O líder do governo no Congresso Nacional, senador Randolfe Rodrigues (PT-AC), afirmou que houve um "movimento bem sucedido da oposição", referindo-se ao esvaziamento do plenário. Ele atribuiu a uma "ação coordenada" de oposicionistas, com participação direta dos senadores Flávio Bolsonaro (PL-RJ) e Rogério Marinho (PL-RN), a desmobilização dos parlamentares.
A proposta, que tramita como PEC 221/2019, prevê descanso remunerado de dois dias por semana, sem redução salarial, e reduz a jornada de 44 para 40 horas semanais, com transição de 14 meses.
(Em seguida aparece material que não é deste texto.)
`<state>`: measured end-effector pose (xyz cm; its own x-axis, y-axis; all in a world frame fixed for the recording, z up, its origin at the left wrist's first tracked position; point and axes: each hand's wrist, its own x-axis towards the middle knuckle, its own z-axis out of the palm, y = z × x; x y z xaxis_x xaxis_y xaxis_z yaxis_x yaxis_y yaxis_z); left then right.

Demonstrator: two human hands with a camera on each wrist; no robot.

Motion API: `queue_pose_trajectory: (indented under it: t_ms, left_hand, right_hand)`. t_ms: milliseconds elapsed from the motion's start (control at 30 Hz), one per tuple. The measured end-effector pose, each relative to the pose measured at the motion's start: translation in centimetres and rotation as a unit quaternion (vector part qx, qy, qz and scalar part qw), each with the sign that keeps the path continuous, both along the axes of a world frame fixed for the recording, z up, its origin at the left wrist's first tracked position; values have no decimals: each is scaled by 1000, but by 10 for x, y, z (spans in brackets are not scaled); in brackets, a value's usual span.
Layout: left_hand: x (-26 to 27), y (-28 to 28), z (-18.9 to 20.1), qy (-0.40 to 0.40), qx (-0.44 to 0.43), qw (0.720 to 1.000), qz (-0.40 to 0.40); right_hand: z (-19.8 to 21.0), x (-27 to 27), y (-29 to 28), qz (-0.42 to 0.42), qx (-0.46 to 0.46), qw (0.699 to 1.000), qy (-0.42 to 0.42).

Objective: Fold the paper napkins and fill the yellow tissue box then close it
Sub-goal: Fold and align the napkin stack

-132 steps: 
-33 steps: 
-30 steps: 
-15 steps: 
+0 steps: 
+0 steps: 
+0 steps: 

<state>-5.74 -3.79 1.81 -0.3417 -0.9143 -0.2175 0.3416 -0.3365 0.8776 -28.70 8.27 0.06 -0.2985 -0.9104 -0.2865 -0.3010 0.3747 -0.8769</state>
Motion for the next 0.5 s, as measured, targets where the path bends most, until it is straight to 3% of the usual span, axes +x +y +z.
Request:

Na CCJ, a aprovação foi simbólica, com quatro votos contrários entre os 27 senadores presentes: Rogério Marinho, Hamilton Mourão (Republicanos-RS), Tereza Cristina (PP-MS) e Jaime Bagattoli (PL-RO).
Para ser aprovada no plenário, a PEC precisa de, no mínimo, 49 votos favoráveis, ou 60% dos 81 senadores, em dois turnos. Randolfe estimava ter 53 ou 54 votos, mas considerou a margem insuficiente. O presidente do Senado, Davi Alcolumbre (União-AP), questionou os governistas sobre a segurança do número de votos e, diante da resposta negativa, optou por não pautar a matéria.
A Agência Brasil procurou Rogério Marinho e Flávio Bolsonaro para comentar o adiamento, mas não obteve retorno até a publicação. Marinho, contrário à PEC, apresentou proposta alternativa que mantém a escala 6×1 e a jornada de 44 horas, com negociação direta entre trabalhadores e empregadores. Flávio Bolsonaro, ausente na votação da CCJ, defendeu o pagamento por hora trabalhada.
O próximo esforço concentrado de votações no Congresso está previsto para a segunda semana de outubro. Até lá, o tema deve seguir em debate. Para quem acompanha a tramitação, a dica é observar o calendário do Senado e a posição dos líderes partidários. Imposto bem entendido é imposto bem pago, e o mesmo vale para direitos trabalhistas: entender o processo ajuda a cobrar transparência.